Directions — Your answer should be the lines below from the one holding "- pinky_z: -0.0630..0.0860" through the one holding "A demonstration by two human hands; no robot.", copied exactly and with nothing else.

Information supplied —
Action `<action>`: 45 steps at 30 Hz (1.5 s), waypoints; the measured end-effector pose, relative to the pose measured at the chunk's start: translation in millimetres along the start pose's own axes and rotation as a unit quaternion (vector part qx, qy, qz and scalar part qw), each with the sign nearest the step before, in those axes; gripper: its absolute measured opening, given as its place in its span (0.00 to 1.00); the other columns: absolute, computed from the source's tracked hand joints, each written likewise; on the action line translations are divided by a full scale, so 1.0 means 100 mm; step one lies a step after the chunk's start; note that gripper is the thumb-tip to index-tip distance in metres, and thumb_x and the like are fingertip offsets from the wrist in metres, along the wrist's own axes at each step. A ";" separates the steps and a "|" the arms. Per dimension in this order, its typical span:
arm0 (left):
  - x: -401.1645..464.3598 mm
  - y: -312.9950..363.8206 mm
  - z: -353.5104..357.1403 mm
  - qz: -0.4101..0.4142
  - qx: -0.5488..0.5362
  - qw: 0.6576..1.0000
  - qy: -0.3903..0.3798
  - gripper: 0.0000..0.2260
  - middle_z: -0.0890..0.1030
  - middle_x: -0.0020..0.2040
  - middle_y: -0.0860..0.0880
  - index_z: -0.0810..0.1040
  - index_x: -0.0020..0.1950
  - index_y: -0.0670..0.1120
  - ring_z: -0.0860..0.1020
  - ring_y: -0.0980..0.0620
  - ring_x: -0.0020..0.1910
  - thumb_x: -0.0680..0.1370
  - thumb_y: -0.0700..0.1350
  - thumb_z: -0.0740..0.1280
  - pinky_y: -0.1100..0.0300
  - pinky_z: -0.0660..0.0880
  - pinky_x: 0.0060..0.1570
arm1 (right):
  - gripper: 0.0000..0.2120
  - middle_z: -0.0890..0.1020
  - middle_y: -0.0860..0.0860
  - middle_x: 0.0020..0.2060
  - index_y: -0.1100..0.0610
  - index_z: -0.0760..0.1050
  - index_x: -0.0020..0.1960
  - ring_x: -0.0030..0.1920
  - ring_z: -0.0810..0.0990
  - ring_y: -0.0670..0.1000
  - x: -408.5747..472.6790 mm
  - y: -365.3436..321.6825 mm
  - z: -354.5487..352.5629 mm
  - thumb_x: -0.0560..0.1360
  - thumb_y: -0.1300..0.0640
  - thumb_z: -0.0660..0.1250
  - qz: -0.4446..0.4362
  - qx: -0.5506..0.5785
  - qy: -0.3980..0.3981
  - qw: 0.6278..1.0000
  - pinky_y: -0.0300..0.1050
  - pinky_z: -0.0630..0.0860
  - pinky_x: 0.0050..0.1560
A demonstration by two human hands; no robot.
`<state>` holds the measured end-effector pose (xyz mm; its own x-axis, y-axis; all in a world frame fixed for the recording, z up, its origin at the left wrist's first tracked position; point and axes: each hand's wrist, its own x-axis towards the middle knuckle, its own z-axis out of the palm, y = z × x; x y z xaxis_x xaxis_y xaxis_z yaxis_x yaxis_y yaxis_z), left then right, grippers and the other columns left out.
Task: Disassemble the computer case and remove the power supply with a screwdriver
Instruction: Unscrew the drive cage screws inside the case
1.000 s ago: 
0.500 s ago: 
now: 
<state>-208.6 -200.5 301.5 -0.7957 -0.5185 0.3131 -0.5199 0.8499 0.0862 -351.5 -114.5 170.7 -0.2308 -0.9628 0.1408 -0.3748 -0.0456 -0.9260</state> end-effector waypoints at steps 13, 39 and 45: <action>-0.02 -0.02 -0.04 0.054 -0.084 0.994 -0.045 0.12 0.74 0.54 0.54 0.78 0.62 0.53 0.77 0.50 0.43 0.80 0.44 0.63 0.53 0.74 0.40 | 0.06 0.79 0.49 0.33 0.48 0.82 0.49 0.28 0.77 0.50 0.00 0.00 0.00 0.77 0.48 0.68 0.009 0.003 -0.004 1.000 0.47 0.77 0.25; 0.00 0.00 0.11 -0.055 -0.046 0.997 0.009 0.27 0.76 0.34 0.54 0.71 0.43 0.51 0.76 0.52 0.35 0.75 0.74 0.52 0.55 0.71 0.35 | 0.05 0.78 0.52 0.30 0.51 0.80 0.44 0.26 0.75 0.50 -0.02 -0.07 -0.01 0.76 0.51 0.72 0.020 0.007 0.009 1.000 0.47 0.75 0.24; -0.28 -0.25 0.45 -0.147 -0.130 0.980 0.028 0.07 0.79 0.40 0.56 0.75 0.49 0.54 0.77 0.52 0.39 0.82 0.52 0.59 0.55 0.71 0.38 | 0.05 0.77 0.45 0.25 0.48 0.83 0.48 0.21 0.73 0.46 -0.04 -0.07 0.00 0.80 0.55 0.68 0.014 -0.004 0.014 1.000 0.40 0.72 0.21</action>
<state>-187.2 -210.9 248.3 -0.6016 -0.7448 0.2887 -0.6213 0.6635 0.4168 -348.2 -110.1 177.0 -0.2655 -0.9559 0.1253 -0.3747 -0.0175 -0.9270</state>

Response —
  - pinky_z: -0.0630..0.0860
  - pinky_x: 0.0050..0.1560
A demonstration by two human hands; no robot.

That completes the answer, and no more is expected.